REQUIREMENT: Look through the records and copy each line that has "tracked" in it.

DATA FOR THIS EXERCISE:
---

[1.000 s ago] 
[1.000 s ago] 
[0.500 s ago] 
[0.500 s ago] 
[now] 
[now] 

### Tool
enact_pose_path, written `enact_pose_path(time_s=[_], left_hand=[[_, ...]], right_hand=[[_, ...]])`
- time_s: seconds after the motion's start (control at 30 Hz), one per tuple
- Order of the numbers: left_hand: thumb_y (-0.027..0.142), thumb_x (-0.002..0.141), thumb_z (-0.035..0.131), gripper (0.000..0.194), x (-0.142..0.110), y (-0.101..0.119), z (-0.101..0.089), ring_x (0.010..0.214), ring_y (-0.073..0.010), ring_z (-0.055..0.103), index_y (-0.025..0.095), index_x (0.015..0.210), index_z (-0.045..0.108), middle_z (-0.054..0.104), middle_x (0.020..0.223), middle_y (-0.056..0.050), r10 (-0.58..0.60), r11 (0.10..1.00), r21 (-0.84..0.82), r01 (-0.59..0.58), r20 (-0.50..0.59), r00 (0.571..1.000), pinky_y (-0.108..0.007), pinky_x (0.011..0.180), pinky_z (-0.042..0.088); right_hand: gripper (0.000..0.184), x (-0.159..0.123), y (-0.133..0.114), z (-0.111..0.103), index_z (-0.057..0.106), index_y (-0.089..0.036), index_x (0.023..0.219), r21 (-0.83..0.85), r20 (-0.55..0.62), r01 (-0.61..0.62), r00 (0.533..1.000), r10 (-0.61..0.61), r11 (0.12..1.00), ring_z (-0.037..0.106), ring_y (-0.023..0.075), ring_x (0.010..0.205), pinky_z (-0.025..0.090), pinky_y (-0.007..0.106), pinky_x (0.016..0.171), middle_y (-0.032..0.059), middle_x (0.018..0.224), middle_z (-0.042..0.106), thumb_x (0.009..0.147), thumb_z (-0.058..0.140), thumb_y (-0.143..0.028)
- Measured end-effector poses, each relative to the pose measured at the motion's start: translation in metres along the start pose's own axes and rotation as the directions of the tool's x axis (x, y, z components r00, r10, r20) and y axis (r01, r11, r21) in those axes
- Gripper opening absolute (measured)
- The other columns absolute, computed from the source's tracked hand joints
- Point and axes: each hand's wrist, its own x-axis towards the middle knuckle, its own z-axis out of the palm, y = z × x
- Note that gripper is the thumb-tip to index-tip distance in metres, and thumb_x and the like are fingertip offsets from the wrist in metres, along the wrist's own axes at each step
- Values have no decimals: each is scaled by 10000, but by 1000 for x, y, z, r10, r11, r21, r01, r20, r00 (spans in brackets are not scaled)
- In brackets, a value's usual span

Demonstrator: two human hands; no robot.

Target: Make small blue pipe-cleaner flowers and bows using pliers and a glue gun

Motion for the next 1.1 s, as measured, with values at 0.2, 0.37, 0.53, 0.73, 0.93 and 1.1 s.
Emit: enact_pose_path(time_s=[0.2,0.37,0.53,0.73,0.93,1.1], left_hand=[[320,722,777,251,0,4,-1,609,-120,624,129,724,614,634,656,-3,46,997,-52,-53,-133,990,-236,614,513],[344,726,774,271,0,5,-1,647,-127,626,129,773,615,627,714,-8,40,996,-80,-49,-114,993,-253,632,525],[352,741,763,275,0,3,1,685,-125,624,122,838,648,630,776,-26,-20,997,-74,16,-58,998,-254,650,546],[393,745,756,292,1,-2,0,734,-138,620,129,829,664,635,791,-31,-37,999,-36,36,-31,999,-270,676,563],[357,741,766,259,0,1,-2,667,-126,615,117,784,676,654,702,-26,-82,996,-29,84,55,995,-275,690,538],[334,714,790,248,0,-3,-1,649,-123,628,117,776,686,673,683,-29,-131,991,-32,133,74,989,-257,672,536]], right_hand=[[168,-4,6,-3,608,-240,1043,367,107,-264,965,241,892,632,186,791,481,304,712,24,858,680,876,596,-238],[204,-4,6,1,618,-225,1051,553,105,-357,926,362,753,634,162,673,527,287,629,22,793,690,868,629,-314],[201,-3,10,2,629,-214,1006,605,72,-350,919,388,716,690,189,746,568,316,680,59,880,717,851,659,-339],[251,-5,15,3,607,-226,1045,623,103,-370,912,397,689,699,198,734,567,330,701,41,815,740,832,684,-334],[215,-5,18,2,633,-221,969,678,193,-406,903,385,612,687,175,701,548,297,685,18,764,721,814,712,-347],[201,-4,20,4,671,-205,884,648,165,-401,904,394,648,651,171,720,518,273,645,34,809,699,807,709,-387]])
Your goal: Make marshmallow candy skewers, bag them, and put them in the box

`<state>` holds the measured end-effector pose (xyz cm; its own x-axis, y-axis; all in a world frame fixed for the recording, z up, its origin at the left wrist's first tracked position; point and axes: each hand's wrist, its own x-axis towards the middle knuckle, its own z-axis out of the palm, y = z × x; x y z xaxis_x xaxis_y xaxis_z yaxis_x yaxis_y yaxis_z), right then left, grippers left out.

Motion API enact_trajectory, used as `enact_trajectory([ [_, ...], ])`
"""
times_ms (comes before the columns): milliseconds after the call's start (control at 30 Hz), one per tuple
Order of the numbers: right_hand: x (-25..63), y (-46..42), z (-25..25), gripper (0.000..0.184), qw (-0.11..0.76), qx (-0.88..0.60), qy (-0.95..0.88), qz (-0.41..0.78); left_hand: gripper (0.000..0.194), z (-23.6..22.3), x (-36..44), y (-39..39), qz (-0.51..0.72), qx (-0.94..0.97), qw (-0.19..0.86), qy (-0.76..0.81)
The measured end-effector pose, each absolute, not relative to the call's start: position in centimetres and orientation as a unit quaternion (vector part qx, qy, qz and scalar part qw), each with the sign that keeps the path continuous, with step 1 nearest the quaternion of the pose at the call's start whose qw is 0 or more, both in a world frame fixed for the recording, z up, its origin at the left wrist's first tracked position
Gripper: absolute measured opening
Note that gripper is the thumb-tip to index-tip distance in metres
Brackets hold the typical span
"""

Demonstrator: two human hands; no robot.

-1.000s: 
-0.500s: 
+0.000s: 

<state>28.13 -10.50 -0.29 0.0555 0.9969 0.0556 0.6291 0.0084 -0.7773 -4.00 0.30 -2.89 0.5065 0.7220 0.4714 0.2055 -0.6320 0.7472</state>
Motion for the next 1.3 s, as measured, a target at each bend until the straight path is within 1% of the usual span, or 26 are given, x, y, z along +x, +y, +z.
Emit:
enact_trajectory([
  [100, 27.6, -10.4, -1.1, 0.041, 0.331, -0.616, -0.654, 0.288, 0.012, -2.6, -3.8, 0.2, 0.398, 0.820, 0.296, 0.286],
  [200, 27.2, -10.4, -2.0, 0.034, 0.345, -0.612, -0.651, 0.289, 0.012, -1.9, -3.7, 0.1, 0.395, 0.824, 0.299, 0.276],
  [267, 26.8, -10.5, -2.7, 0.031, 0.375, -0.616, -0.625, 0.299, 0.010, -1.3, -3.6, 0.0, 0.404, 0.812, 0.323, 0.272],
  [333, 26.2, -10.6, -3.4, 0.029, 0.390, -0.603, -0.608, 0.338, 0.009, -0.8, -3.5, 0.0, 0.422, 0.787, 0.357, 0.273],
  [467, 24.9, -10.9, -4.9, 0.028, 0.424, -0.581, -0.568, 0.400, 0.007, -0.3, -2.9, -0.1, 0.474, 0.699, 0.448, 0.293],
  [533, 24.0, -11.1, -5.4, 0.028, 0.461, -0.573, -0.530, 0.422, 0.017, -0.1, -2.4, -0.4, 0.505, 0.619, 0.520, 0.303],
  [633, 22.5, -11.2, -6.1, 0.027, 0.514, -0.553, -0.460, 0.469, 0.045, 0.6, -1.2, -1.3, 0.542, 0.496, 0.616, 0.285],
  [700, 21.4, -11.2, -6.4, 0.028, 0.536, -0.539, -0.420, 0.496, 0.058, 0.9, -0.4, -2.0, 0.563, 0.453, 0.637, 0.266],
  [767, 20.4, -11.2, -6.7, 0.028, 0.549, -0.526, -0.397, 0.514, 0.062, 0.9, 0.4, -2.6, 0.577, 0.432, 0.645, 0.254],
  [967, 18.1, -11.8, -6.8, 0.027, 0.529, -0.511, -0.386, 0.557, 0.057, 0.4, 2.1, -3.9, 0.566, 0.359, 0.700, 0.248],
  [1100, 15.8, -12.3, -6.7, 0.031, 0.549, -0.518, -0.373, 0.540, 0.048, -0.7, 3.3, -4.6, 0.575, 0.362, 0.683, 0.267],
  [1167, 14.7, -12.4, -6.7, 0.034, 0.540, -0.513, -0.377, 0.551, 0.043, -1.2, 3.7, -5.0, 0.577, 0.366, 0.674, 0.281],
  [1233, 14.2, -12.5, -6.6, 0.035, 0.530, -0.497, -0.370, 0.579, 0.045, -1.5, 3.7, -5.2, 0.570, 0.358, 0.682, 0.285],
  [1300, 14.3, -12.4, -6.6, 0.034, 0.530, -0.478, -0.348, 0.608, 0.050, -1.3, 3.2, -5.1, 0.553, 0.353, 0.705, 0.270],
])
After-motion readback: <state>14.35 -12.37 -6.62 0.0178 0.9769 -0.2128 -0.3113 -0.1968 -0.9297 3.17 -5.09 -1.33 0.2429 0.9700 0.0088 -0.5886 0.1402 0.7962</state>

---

COMPLETED TASK:
- The other columns absolute, computed from the source's tracked hand joints
`<state>` holds the measured end-effector pose (xyz cm; its own x-axis, y-axis; all in a world frame fixed for the recording, z up, its origin at the left wrist's first tracked position; point and axes: each hand's wrist, its own x-axis towards the middle knuckle, its own z-axis out of the palm, y = z × x; x y z xaxis_x xaxis_y xaxis_z yaxis_x yaxis_y yaxis_z), right then left, grippers left out.
The measured end-effector pose, each absolute, not relative to the call's start: position in centimetres and orientation as a unit quaternion (vector part qx, qy, qz and scalar part qw), each with the sign that keeps the path continuous, with step 1 nearest the quaternion of the pose at the call's start whose qw is 0 or more, both in a world frame fixed for the recording, z up, its origin at the left wrist's first tracked position

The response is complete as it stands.